[Extracted records]
────────────────────────────────────────

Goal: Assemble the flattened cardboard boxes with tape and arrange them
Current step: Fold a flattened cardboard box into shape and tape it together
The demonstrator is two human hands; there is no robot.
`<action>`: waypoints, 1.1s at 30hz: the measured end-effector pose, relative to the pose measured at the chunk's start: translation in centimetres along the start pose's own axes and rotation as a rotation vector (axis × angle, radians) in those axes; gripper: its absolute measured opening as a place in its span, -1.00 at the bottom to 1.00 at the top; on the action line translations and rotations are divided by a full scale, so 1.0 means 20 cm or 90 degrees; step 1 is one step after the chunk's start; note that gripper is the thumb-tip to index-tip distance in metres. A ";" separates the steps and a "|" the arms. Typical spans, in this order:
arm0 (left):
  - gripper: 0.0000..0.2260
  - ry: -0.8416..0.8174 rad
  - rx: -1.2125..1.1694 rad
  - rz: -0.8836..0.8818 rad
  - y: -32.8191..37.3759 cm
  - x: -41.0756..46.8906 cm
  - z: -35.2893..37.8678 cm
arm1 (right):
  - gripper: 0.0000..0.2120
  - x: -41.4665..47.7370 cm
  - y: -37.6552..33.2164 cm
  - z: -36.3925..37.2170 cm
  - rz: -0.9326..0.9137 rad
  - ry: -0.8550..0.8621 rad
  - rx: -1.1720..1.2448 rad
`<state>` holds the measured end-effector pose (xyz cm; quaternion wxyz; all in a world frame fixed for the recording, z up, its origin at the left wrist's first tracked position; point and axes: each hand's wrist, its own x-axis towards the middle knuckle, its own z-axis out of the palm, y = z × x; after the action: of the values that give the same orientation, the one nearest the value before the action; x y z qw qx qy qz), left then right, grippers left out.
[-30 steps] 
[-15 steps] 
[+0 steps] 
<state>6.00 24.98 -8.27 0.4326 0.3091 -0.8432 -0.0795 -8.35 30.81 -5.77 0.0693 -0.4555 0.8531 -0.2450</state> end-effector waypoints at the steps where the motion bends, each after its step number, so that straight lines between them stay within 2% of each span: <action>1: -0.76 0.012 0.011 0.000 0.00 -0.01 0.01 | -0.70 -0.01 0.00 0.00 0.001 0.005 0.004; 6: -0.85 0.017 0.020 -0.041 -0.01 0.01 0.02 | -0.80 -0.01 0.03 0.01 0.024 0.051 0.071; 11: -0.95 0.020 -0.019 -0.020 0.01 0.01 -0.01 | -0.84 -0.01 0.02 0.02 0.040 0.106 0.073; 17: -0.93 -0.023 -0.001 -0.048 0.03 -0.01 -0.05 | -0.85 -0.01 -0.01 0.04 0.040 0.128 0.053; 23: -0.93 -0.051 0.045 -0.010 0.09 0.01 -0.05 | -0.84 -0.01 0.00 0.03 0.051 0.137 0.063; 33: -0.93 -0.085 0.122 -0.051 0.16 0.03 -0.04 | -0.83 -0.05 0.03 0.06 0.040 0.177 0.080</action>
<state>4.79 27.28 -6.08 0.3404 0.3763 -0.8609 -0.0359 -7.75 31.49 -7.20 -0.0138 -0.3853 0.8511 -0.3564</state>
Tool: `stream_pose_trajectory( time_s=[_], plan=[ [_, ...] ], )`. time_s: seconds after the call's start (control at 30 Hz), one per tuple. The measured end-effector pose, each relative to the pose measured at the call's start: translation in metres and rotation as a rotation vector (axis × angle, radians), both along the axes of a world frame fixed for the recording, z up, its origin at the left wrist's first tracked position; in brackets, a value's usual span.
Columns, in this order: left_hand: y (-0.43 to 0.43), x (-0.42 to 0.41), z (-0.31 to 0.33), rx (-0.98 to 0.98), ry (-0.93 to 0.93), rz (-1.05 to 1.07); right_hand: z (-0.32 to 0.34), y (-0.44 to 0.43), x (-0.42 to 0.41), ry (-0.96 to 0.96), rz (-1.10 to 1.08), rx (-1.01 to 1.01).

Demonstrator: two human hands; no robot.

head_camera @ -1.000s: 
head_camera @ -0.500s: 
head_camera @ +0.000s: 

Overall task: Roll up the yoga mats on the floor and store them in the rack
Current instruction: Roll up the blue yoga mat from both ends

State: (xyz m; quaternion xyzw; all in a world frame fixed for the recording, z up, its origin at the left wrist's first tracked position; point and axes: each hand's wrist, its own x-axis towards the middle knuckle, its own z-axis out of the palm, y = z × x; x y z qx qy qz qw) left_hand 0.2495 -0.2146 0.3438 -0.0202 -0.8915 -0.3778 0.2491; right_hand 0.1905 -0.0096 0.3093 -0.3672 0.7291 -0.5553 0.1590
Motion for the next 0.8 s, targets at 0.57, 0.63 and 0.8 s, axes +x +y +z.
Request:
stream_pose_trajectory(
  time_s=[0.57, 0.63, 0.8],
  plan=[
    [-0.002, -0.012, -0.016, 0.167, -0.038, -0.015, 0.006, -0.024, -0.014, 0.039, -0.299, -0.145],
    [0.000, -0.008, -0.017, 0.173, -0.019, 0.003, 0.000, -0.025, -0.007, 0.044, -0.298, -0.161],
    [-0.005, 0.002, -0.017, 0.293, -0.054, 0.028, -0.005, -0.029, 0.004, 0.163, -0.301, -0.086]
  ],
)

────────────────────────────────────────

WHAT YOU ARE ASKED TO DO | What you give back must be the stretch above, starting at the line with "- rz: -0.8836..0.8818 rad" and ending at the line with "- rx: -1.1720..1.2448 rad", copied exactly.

RESULT OF THE EXERCISE |
  - rz: -0.8836..0.8818 rad
  - y: -32.8191..37.3759 cm
  - x: -41.0756..46.8906 cm
  - z: -35.2893..37.8678 cm
arm1 (right):
  - gripper: 0.0000..0.2120
  - x: -41.4665..47.7370 cm
  - y: -37.6552..33.2164 cm
  - z: -36.3925..37.2170 cm
  - rz: -0.9326..0.9137 rad
  - ry: -0.8550..0.8621 rad
  - rx: -1.1720..1.2448 rad

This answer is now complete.